DomenykDomenyk

Flávio Bolsonaro, o nome mais forte da direita atualmente, infelizmente não por um legado político interessante, mas apenas por um sobrenome e por pessoas que decidem não pensar.

A direita brasileira passou anos criticando corrupção, fisiologismo e nepotismo, mas hoje parte dela age exatamente como aquilo que dizia combater. O discurso muda completamente quando o envolvido é alguém tratado como intocável pelo próprio grupo.

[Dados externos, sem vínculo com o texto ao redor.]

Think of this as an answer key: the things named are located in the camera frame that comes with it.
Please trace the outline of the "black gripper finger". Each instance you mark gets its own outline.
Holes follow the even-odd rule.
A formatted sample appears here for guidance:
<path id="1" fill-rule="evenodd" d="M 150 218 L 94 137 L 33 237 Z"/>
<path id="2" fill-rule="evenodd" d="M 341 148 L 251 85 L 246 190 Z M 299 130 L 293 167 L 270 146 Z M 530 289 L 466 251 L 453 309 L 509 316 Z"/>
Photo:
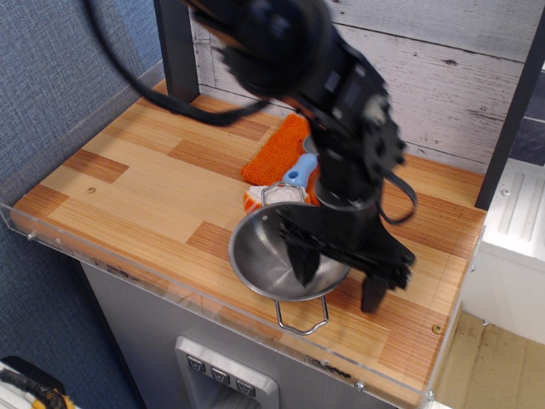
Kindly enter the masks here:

Os recentes casos envolvendo Daniel Vorcaro e Flávio Bolsonaro deixam isso escancarado. Não importa o fato, não importa a contradição, não importa o histórico. Existe uma necessidade quase automática de defender, relativizar ou fingir que não aconteceu, porque para essas pessoas a figura política virou algo maior que seu próprio princípio.

Eu acompanho tudo isso de perto, e o que mais chama atenção é ver pessoas tratando Flávio Bolsonaro como uma escolha racional e coerente. Mas quanto dessa “coerência” realmente sobrevive aos acontecimentos recentes?

Essa é uma decisão importante, porque estamos novamente diante de uma escolha que pode moldar a realidade política por muitos anos, e dependendo da decisão tomada agora, nos afastar cada vez mais do objetivo que essas próprias pessoas dizem defender.

A crítica que eu faço em relação ao princípio é algo fundamental nesse debate. Existe uma diferença entre manter uma figura forte apenas por influência política, mesmo demonstrando fraqueza em relação aos próprios valores do grupo, e apoiar alguém que se mostra coerente, confiável e alinhado aos valores que diz defender há anos.